Code examples for the coSTAR blog post, demonstrating how to use MLflow to iteratively refine both an AI agent and the LLM judges that evaluate it.
coSTAR runs STAR loops — Scenario → Trace → Assess → Refine — to improve an agent systematically. The demo walks through three loops over a Wikipedia research agent:
- Loop 1 — objective (citations). Refine the agent against a citation judge (
has_sources). - Loop 2 — align the judge. Conciseness is subjective, so before refining for it we first align a generic LLM judge to human preferences.
- Loop 3 — subjective (conciseness). Refine the agent for conciseness using the aligned judge, while guarding citations from regressing.
The "coupled" in coSTAR is loop 2: trust the judge before you trust its scores.

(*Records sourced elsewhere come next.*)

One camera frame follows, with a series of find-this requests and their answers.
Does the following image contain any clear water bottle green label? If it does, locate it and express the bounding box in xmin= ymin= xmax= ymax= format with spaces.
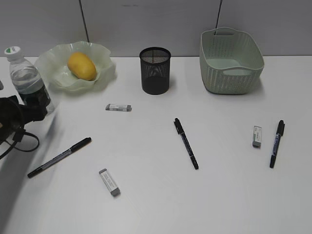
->
xmin=4 ymin=46 xmax=54 ymax=114

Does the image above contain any grey white eraser upper left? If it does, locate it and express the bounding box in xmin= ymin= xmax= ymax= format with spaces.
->
xmin=105 ymin=103 xmax=132 ymax=112

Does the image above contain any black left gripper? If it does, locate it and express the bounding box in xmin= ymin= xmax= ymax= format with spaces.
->
xmin=0 ymin=96 xmax=47 ymax=144

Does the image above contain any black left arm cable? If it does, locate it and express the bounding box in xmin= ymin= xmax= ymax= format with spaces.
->
xmin=0 ymin=128 xmax=40 ymax=160

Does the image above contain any yellow mango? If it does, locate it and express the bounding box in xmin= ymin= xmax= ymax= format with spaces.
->
xmin=67 ymin=52 xmax=97 ymax=81

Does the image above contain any grey white eraser right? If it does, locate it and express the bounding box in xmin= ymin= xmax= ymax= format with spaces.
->
xmin=252 ymin=126 xmax=262 ymax=148

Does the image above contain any grey white eraser lower left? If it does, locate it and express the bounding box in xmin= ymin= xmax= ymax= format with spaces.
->
xmin=99 ymin=169 xmax=120 ymax=197

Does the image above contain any black cable behind left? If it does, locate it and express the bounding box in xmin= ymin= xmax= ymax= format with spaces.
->
xmin=79 ymin=0 xmax=91 ymax=42

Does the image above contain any black mesh pen holder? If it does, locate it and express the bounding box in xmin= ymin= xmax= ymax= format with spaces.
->
xmin=139 ymin=47 xmax=171 ymax=95

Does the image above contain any pale green wavy glass bowl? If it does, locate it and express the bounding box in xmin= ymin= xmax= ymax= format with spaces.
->
xmin=35 ymin=41 xmax=117 ymax=93

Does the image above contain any grey white eraser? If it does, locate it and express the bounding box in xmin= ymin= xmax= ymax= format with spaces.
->
xmin=99 ymin=169 xmax=120 ymax=197
xmin=252 ymin=126 xmax=262 ymax=148
xmin=105 ymin=103 xmax=132 ymax=112

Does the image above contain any pale green woven plastic basket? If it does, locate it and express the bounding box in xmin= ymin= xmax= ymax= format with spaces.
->
xmin=199 ymin=27 xmax=264 ymax=95

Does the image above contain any black cable behind right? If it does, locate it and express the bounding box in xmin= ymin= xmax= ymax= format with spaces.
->
xmin=215 ymin=0 xmax=223 ymax=29

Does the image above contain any black marker pen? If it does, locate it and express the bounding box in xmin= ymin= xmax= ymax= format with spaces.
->
xmin=27 ymin=137 xmax=92 ymax=178
xmin=269 ymin=120 xmax=285 ymax=168
xmin=174 ymin=118 xmax=199 ymax=170

This is a uv project. Dependencies are pinned in pyproject.toml / uv.lock (the agent stack: mlflow, deepagents, langchain-openai, dspy, wikipedia, openai, litellm, requests-cache, python-dotenv). There is no manual venv to create or activate — uv run resolves the environment on first use.
Run every script with uv run:
uv run 00-setup.pycommon.py loads your OPENAI_API_KEY automatically from ~/.env (an already-exported key still wins), so no manual export is needed. The key is required for the LLM judge and the agent; seeding and the dataset test do not need it.
There is no manual MLflow server to start. uv run 00-setup.py resets the experiment to a clean state and auto-starts a local sqlite-backed MLflow server on :5000 (detached, so the later scripts reuse it). If a server is already up, it is left alone.
Run the eight per-phase scripts in order. Each maps to one STAR phase, and each hands off to the next through MLflow (by run name or the registry) — no files threaded between them.
# Loop 1 — objective: citations
uv run 00-setup.py # reset experiment, seed dataset, start server
uv run 01-trace.py # Trace: run baseline agent (prompt v1) over the scenarios
uv run 01-assess.py # Assess: score traces with the has_sources judge
uv run 01-refine.py # Refine: optimize_prompts() → research-agent v2
# Loop 2 — align the conciseness judge
uv run 02-add-judge.py # register the generic conciseness judge (v1)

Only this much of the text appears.